A 2ª turma do STF julgará a possibilidade de terceiros impugnarem acordo de colaboração premiada. A tese está em pauta em dois HCs de pacientes que respondem a ação penal derivada da operação Publicano, que investigou desvio de recursos da Receita no Paraná.
Os autores sustentam a ilegalidade de termo aditivo de acordo de delação de ex-auditor. De acordo com os autos, a delação foi rescindida e houve a imputação, pelo delator, de crimes ao parquet (que teria forjado declarações).
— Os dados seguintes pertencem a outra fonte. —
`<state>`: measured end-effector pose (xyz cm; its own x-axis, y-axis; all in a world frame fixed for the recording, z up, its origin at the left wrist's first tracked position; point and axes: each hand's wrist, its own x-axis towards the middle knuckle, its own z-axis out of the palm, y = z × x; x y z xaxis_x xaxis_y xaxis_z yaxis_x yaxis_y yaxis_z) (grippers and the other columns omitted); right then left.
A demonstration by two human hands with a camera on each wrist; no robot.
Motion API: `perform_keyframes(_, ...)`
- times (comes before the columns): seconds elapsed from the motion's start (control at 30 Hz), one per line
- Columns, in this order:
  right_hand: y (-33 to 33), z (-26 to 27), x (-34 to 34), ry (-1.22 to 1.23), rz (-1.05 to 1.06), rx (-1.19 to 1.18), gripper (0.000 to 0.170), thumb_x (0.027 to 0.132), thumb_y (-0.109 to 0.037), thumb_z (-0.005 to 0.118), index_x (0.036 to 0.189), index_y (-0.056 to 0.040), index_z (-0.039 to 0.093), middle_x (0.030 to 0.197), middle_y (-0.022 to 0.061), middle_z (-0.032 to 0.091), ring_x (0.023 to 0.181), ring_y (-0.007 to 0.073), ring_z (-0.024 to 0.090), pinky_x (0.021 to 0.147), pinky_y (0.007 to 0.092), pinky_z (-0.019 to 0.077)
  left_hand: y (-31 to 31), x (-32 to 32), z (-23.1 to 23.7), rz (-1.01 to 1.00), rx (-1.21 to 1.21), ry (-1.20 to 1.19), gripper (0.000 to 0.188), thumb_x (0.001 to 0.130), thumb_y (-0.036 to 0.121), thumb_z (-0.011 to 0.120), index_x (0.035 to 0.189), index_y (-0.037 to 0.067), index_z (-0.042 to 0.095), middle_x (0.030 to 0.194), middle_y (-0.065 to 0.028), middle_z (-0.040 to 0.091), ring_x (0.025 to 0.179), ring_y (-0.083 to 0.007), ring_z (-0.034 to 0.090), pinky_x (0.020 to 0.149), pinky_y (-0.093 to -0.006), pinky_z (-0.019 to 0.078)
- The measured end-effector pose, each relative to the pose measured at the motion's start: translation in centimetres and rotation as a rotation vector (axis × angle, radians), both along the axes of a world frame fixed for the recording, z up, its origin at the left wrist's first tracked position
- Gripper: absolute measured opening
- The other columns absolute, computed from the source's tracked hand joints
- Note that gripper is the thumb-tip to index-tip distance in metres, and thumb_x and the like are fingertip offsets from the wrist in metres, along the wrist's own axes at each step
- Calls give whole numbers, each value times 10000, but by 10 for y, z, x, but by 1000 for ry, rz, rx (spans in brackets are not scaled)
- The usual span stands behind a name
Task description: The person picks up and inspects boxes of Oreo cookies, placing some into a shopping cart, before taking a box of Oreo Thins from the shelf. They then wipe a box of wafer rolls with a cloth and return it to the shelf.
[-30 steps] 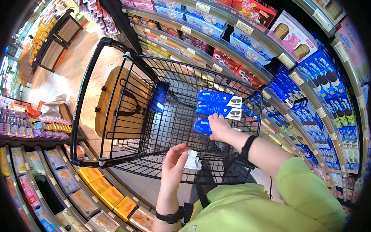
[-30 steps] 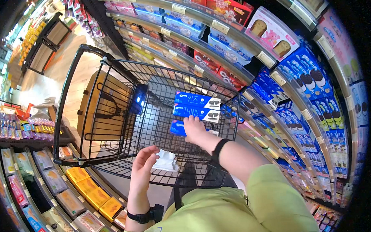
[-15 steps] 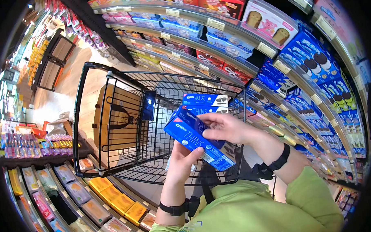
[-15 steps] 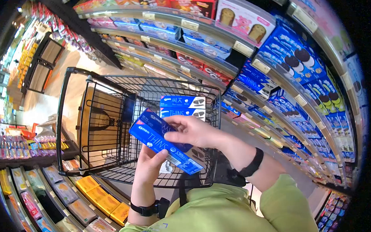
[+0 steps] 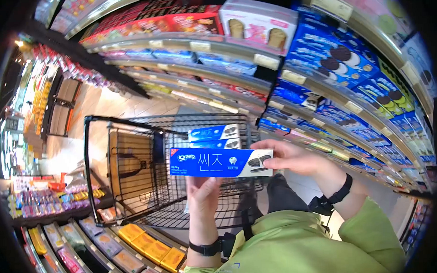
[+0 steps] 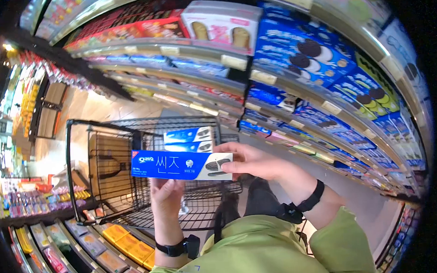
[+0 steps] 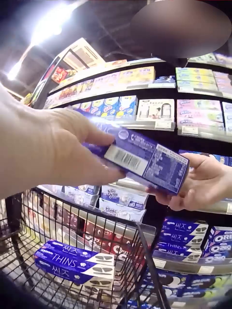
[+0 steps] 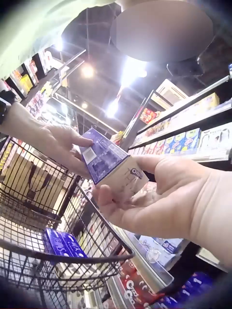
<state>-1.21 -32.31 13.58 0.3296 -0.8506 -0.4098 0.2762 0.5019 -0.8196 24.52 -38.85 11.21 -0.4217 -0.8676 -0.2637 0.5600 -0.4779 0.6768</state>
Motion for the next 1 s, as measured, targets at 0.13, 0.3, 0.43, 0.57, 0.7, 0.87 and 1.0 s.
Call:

Depois, delator e MP celebraram termo aditivo e o delator retira as acusações contra o parquet.
Possibilidade de impugnação
O relator dos HCs, ministro Gilmar Mendes, propôs à turma que repensem a jurisprudência do Tribunal acerca da impossibilidade de terceiros impugnarem acordos de delação premiada.
O plenário do STF decidiu, em leading case do ministro Toffoli (HC 127.483), que a delação é meio de obtenção de prova advindo de um negócio jurídico personalíssimo que gera obrigações e direitos entre as partes celebrantes, que não pode ser impugnada por coautores ou partícipes do colaborador na organização criminosa e nas infrações penais por ela praticadas, ainda que venham a ser expressamente nominados no respectivo instrumento.
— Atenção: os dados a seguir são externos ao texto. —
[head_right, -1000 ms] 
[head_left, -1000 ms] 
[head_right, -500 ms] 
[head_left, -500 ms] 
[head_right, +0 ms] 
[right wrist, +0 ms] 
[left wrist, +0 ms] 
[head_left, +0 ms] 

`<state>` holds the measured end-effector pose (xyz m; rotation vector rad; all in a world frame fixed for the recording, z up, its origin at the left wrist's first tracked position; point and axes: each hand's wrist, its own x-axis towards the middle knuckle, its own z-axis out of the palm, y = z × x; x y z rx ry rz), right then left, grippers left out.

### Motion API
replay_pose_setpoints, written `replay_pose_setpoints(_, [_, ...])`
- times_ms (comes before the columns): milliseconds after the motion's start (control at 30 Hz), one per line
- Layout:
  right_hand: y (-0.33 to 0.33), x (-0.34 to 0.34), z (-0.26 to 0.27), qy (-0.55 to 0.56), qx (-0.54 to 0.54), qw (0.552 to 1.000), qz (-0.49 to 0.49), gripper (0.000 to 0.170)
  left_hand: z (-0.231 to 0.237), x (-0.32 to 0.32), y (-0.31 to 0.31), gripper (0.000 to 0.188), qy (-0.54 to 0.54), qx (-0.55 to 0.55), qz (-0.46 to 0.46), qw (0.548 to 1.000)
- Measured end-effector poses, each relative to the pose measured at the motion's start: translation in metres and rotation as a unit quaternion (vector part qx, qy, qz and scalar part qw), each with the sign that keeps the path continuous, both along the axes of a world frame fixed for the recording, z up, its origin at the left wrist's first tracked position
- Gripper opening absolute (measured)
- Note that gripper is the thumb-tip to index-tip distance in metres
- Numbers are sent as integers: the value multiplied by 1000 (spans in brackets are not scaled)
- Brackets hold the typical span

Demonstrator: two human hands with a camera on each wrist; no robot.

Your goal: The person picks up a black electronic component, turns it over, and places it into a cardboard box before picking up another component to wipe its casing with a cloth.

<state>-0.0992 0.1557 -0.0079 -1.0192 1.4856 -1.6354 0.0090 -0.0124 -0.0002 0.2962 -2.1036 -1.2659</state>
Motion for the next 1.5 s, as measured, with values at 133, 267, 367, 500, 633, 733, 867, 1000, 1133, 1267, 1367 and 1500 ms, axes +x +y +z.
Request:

Contudo, para Gilmar, os acordos têm graves impactos à esfera de corréus delatados e toca intimamente nos interesses da sociedade: “É evidente e inquestionável que a esfera de terceiros delatados é afetada pela homologação de acordos ilegais e ilegítimos.”
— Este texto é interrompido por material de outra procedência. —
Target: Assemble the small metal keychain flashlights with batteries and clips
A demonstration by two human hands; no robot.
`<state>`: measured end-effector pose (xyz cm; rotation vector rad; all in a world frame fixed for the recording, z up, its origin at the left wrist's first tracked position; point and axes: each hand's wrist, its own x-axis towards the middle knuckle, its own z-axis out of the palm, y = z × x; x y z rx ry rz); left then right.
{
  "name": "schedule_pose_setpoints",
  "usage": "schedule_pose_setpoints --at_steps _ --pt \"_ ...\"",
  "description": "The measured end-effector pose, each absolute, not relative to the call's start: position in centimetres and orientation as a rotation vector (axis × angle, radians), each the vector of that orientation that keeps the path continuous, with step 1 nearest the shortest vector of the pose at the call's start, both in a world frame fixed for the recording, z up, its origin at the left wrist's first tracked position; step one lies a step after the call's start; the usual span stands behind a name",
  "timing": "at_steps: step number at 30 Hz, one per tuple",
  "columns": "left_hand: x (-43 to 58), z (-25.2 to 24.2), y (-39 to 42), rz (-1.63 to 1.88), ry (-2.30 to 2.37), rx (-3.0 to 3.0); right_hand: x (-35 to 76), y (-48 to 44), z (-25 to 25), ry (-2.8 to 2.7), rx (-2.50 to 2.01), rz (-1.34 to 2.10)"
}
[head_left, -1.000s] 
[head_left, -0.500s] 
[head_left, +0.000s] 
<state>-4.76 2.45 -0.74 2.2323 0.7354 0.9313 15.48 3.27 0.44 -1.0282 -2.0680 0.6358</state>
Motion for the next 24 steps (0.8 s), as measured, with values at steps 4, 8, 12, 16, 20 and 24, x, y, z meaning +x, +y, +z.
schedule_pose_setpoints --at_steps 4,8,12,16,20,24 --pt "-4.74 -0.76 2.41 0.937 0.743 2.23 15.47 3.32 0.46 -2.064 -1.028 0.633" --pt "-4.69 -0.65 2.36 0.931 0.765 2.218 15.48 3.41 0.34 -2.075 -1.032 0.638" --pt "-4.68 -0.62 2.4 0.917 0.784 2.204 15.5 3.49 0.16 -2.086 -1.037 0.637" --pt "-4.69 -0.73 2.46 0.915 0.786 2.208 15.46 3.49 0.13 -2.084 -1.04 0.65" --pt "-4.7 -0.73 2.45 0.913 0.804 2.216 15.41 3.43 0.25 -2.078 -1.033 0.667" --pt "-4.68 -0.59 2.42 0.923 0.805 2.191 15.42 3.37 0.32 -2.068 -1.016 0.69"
O ministro lembrou o caso de delação do ex-senador Delcídio do Amaral, “com declarações que abalaram a República e denegriram a imagem de diversos cidadãos”, que se mostraram futuramente infundadas e imprestáveis à persecução criminal; “não podemos fechar os olhos diante deste cenário e da falta de limites ao poder negocial no processo penal brasileiro”.
Assim, disse Gilmar, em razão do impacto na esfera de direitos de terceiros, o acordo de colaboração premiada deve ser passível de impugnação e controle judicial – “é o momento para dar um passo a mais e reconhecer a possibilidade de impugnação por terceiros em caso de ilegalidade manifesta”.
“Em caso de ilegalidade manifesta em acordo de colaboração premiada o Poder Judiciário deve agir para a efetiva proteção de direitos fundamentais.”
"Virada diametral"
Com relação ao caso concreto, o relator destacou que os aditivos apresentados aos termos continham cláusula que determinavam que os delatores se retratassem de acusações aos promotores do Gaeco e ratificassem declarações anteriores na fase de investigação preliminar.
Para Gilmar, diante da gravidade das acusações aos promotores, seria “questionável que esses agentes possam negociar e transigir sobre fatos supostamente criminosos a eles imputados”. O ministro entendeu um novo acordo sobre os mesmos fatos configurou uma “virada diametral”, com “evidente fragilização”. “A força probatória de tais declarações resta completamente esvaziada diante do panorama.”
Mais adiante, o relator assentou a orientação no sentido de que assentar a obrigatoriedade do registro audiovisual de todas as fases de negociação do acordo.
Dessa forma, concedeu a ordem de ofício para declarar a nulidade do segundo acordo de colaboração firmado, e a ilicitude das declarações incriminatórias prestadas pelos delatores. E determinou ao juízo de origem que verifique outros elementos probatórios contaminados e atos deles derivados, para eventual anulação, bem como a viabilidade do trancamento da ação penal. Com base na necessidade de segurança jurídica, o ministro reconheceu que os benefícios concedidos aos colaboradores no acordo devem ser mantidos.
Por fim, ainda recomendou ao CNMP e à corregedoria do MP/PR, investigação para apurar as “graves denúncias” relacionadas aos integrantes do parquet.
Após o voto do relator, o ministro Edson Fachin pediu vista dos autos, lembrando que o plenário da Corte “já exarou, à unanimidade, um determinado horizonte”. O julgamento será retomado na sessão de 11 de junho.